The sax player from the fusion band stopped at the bar to get a pitcher of ice water. I casually said they sounded good -- a white lie -- and asked how long they'd been together. Six years, he said. I inquired about their influences. John Coltrane and some jazz horn player whose name I didn't catch. I joked about not understanding that atonal stuff, and about claiming my own false notes are intentional. The best guitar player I've known called mistakes "the Chinese parts." Despite not following my jokes, the fellow warmed up a little. They didn't get to play out much, but rehearse often in the basement. They've had one paying gig, he said, for the county Health Department. I wasn't sure I'd heard that right and so asked him to repeat it. I was about to ask whether they'd played for a bunch of crazy people when he said the gig was at the group home where he lives.

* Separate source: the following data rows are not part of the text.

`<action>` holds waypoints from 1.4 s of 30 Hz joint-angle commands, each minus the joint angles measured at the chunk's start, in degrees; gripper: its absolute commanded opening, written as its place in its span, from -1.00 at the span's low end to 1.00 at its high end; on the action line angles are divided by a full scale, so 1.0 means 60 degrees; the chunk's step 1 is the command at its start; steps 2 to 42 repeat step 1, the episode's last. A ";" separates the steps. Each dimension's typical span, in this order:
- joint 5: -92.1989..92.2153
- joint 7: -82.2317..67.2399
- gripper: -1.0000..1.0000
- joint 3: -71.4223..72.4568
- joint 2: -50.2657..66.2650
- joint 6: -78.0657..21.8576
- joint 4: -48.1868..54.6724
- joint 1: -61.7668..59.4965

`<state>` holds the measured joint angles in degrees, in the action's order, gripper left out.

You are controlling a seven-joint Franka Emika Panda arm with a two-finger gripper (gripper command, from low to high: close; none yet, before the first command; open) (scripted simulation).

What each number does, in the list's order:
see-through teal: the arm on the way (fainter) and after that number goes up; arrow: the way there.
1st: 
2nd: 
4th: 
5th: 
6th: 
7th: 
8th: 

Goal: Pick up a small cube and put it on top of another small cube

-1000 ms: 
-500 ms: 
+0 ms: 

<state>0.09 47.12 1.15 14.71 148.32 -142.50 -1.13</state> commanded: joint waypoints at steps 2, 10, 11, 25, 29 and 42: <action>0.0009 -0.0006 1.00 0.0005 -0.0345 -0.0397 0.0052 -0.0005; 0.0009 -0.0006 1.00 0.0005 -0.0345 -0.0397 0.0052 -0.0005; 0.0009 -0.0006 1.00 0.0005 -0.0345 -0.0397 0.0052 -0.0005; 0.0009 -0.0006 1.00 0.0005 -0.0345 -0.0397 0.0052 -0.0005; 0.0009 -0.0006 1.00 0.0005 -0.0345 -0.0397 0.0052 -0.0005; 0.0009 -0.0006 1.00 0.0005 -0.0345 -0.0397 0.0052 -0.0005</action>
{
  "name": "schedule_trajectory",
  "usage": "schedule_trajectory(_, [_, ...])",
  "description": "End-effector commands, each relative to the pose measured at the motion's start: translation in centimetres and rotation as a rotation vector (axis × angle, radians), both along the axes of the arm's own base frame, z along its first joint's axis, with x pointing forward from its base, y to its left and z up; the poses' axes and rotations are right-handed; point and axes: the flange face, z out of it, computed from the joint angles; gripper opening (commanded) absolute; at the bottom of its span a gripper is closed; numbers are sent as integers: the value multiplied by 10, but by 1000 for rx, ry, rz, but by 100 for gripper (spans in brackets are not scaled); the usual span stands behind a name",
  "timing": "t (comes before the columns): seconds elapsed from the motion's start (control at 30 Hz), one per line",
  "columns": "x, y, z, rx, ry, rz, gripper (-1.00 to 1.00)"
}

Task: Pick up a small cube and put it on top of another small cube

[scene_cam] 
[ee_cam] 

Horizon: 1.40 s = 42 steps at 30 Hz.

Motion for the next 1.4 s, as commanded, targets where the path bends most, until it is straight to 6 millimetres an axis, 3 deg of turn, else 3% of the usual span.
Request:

This was an epiphany. In my spite and self-pity, I'd been edging close to teasing the guy. So much for my not being a snob. All at once I felt liberated, redeemed in an undeserved way. They get to play five hours a day at the home, he said. His name is Vince. Mine is Vernam, I told him. I said that's fantastic, being able to play that much. He seemed very level, almost blank -- possibly medicated. I said the band sounded great, and he headed back to the table.
I don't want this to sound like one of those Sunday newspaper stories about personal tragedies (and sometimes triumph) meant to make us appreciate our lives more, hug our kids, etc. But there's no denying that was the effect of meeting Vince. All of a sudden I felt like staying. The headliners were fine musicians who played heavy-metal inflected hard rock that would normally make me cringe, but I enjoyed almost every minute of it. Even the second guitarist, who used a vocoder on each solo. Though my mind reeled, these thoughts had all the clarity I'd lacked just moments before. This music is the local vernacular, I realized, the same way bluegrass is the vernacular in Tennessee. Not much I can do to change it. The crowd seemed to love it. Shamed out of my unintentional elitism, I couldn't help but enjoy it, too. Sorry if this sounds like an anthropologist, but despite my best efforts to get into it, there was still a certain detachment. Just not a hostile one anymore.

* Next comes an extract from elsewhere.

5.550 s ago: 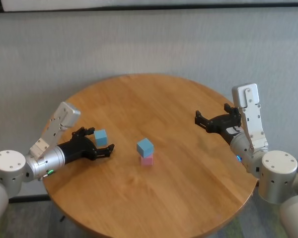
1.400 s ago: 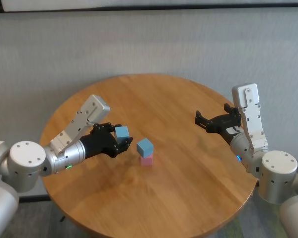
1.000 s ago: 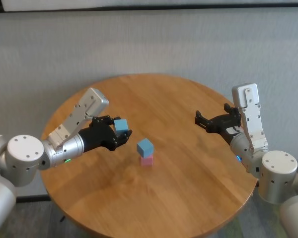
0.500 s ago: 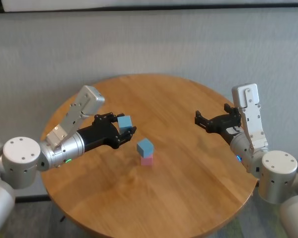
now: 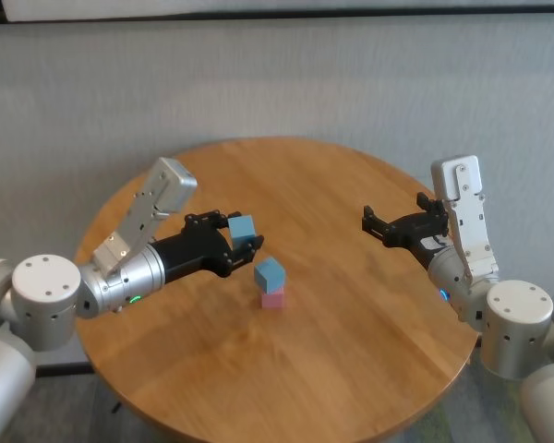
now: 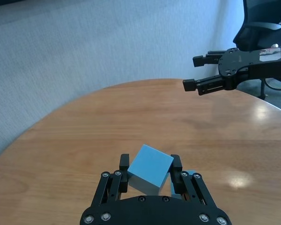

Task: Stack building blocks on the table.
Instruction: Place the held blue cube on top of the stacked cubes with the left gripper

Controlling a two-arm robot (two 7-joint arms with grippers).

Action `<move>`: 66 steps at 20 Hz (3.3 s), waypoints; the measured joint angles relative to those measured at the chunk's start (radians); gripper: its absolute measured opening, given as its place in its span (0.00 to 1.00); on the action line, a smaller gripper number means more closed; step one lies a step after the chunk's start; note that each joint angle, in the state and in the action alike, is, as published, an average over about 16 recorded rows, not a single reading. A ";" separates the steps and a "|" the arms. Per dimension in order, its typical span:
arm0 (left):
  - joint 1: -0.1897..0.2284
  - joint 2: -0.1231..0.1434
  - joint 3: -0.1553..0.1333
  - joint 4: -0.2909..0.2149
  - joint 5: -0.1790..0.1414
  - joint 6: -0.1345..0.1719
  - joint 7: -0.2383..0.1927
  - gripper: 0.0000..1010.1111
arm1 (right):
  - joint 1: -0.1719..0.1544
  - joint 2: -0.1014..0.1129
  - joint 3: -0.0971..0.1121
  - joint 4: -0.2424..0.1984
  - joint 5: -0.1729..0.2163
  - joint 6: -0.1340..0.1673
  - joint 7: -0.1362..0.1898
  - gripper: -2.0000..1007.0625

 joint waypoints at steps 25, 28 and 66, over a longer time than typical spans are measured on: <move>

As their hour-long set wound down, Dave the open mic manager sheepishly said I could do four songs instead of the usual three, because it was getting so late. I told him not to apologize, as I was having a blast -- which is the opposite of what I'd have said if not for my encounter with Vince. When my chance came, I played about the best I've ever played. People paid a fair amount of attention, considering it was just guitar/vocals following a five-piece band. I used mostly songs that have guitar leads and bluesy progressions, and people reacted to them. I felt more comfortable and confident up there than ever. That's the whole point -- just getting a little more at ease each time -- because nobody gets discovered playing at a biker bar in suburbia!
It turns out Dave burns a CD of each performer's set, gratis. It was fun listening on the way home, well after midnight. They also will webcast the video, supposedly, so I'll post that URL when the time comes. To cap off a strange day, I got a gig myself at the Lisle Smile Days festival. Hmm . . . Smile Days and me. In Hollywood, they call that "casting against type." But I'm working on it.